Ancient History & Civilisation

2. Prehistoric Egypt

Paleolithic—Neolithic—The Badarians—Predynastic—Race

Since the radicals of one age are the reactionaries of the next, it was not to be expected that the men who created Egyptology should be the first to accept as authentic the remains of Egypt’s Old Stone Age; after forty les savants ne sont pas curieux. When the first flints were unearthed in the valley of the Nile, Sir Flinders Petrie, not usually hesitant with figures, classed them as the work of post-dynastic generations; and Maspero, whose lordly erudition did no hurt to his urbane and polished style, ascribed neolithic Egyptian pottery to the Middle Kingdom. Nevertheless, in 1895 De Morgan revealed an almost continuous gradation of paleolithic cultures-corresponding substantially with their succession in Europe—in the flint hand-axes, harpoons, arrow-heads and hammers exhumed all along the Nile.13 Imperceptibly the paleolithic remains graduate into neolithic at depths indicating an age 10,000-4000 B.C.14 The stone tools become more refined, and reach indeed a level of sharpness, finish and precision unequaled by any other neolithic culture known.15 Towards the end of the period metal work enters in the form of vases, chisels and pins of copper, and ornaments of silver and gold.16

Finally, as a transition to history, agriculture appears. In the year 1901, near the little town of Badari (half way between Cairo and Karnak), bodies were excavated amid implements indicating a date approximating to forty centuries before Christ. In the intestines of these bodies, preserved through six millenniums by the dry heat of the sand, were husks of unconsumed barley.17 Since barley does not grow wild in Egypt, it is presumed that the Badarians had learned to cultivate cereals. From that early age the inhabitants of the Nile valley began the work of irrigation, cleared the jungles and the swamps, won the river from the crocodile and the hippopotamus, and slowly laid the groundwork of civilization.

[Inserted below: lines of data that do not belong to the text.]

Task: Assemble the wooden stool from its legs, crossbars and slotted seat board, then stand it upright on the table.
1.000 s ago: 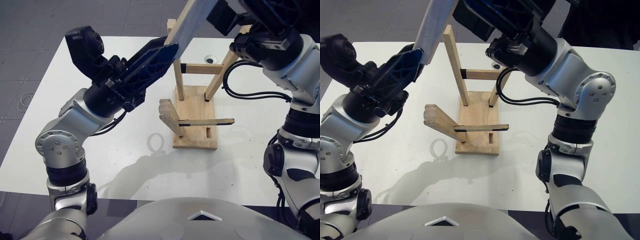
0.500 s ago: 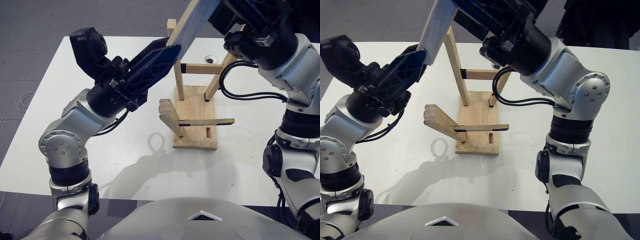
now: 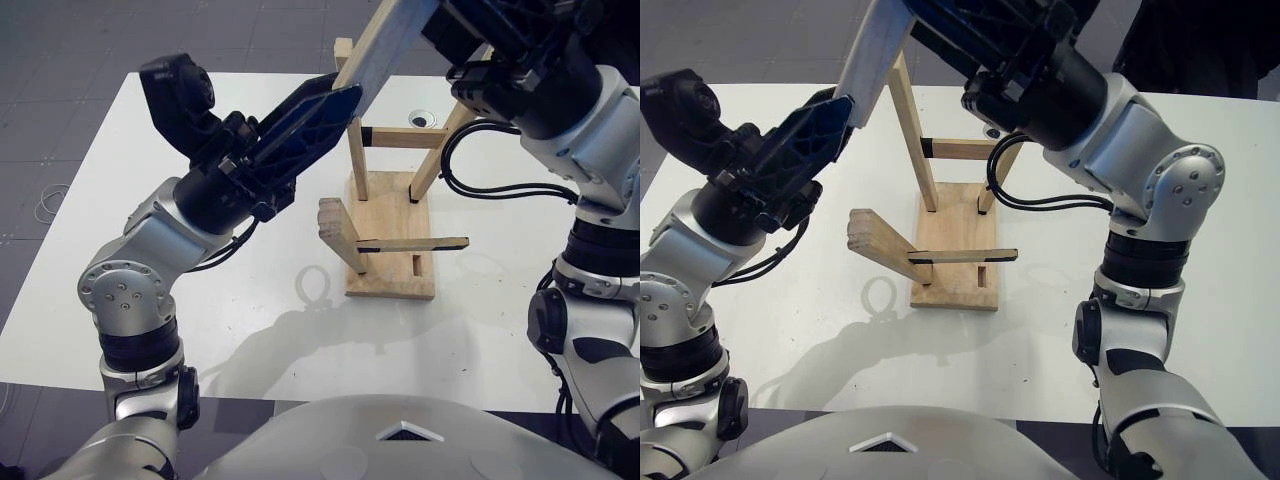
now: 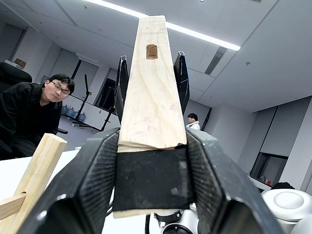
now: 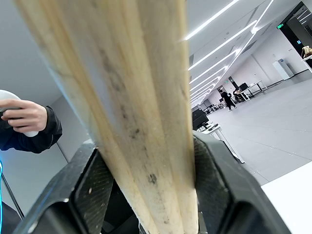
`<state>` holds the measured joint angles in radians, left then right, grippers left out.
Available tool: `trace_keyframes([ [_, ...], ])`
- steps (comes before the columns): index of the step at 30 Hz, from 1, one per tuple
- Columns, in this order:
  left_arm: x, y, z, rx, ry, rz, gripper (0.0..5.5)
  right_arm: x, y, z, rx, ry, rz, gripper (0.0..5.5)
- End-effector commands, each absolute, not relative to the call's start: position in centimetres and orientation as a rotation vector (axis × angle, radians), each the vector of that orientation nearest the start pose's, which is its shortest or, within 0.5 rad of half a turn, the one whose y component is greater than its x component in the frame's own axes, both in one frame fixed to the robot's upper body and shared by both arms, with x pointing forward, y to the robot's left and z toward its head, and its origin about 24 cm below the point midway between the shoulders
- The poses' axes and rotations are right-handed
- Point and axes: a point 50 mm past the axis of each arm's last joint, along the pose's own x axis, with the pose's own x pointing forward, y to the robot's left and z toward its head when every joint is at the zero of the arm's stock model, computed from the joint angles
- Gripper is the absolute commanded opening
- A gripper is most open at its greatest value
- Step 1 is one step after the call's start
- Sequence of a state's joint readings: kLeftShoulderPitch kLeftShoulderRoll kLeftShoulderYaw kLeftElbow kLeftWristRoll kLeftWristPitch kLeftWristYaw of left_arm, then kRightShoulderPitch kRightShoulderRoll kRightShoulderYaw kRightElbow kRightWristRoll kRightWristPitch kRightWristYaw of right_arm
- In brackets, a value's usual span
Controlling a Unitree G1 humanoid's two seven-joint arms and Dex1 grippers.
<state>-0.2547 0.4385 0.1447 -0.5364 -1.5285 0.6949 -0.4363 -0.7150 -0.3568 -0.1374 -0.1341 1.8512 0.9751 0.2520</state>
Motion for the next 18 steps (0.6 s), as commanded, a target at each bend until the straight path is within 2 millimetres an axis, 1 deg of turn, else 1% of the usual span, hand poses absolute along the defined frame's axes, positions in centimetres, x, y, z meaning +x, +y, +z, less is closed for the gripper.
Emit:
trace_keyframes([
  [1,21.9,13.8,23.8,-0.663,-0.275,-1.309,2.05,25.3,-10.7,28.0,0.937,-0.007,1.595,2.28],
  [5,21.8,13.7,25.2,-0.611,-0.307,-1.345,2.05,25.1,-10.8,29.1,0.922,-0.054,1.603,2.28],
  [8,21.5,13.5,25.1,-0.605,-0.294,-1.359,2.05,24.9,-11.0,29.8,0.915,-0.075,1.607,2.28],
  [14,21.6,13.4,24.9,-0.593,-0.291,-1.343,2.05,24.8,-10.9,30.0,0.908,-0.071,1.608,2.28],
  [15,21.7,13.5,25.0,-0.586,-0.300,-1.336,2.34,24.8,-10.9,29.9,0.908,-0.070,1.609,2.28],
  [18,21.9,13.5,25.0,-0.568,-0.318,-1.311,2.81,24.8,-10.8,29.8,0.912,-0.065,1.611,2.19],
])
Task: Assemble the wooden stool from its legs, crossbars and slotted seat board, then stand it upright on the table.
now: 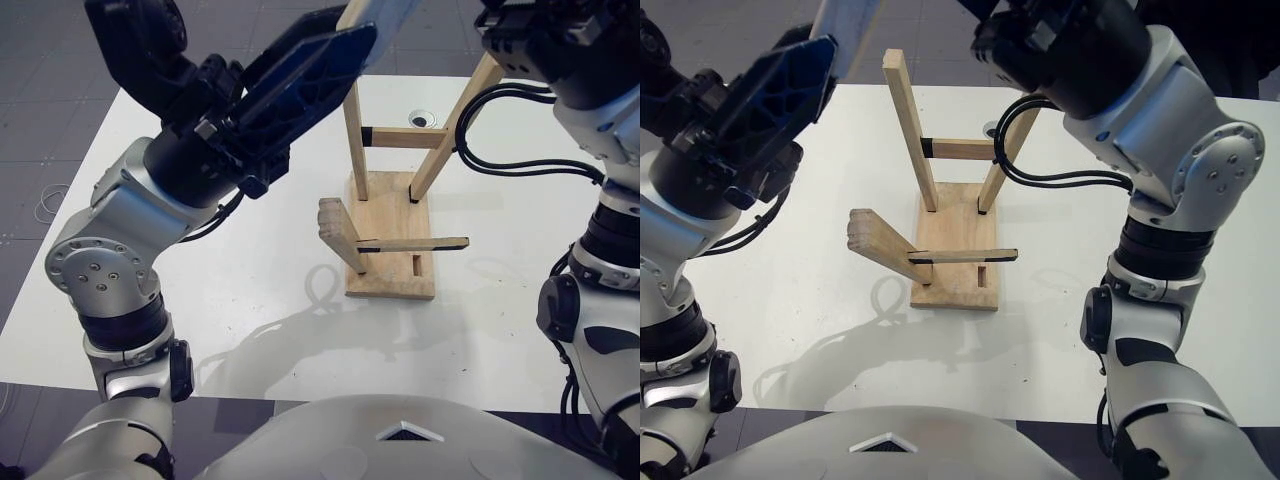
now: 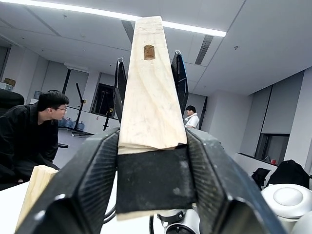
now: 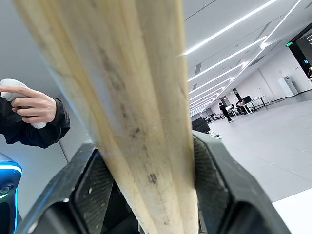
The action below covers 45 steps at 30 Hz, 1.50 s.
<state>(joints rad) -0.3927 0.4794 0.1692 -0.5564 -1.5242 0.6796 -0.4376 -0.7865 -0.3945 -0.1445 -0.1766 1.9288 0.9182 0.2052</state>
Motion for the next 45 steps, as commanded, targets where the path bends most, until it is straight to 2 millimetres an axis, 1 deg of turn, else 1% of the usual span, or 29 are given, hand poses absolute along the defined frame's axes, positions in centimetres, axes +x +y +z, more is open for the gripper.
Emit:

These and other remains give us some inkling of Egyptian life before the first of the historic dynasties. It was a culture midway between hunting and agriculture, and just beginning to replace stone with metal tools. The people made boats, ground corn, wove linen and carpets, had jewels and perfumes, barbers and domesticated animals, and delighted to draw pictures, chiefly of the prey they pursued.18 They painted upon their simple pottery figures of mourning women, representations of animals and men, and geometrical designs; and they carved such excellent products as the Gebel-el-Arak knife. They had pictographic writing, and Sumerian-like cylinder seals.19

No one knows whence these early Egyptians came. Learned guesses incline to the view that they were a cross between Nubian, Ethiopian and Libyan natives on one side and Semitic or Armenoid immigrants on the other;20 even at that date there were no pure races on the earth. Probably the invaders or immigrants from Western Asia brought a higher culture with them,21 and their intermarriage with the vigorous native stocks provided that ethnic blend which is often the prelude to a new civilization. Slowly, from 4000 to 3000 B.C., these mingling groups became a people, and created the Egypt of history.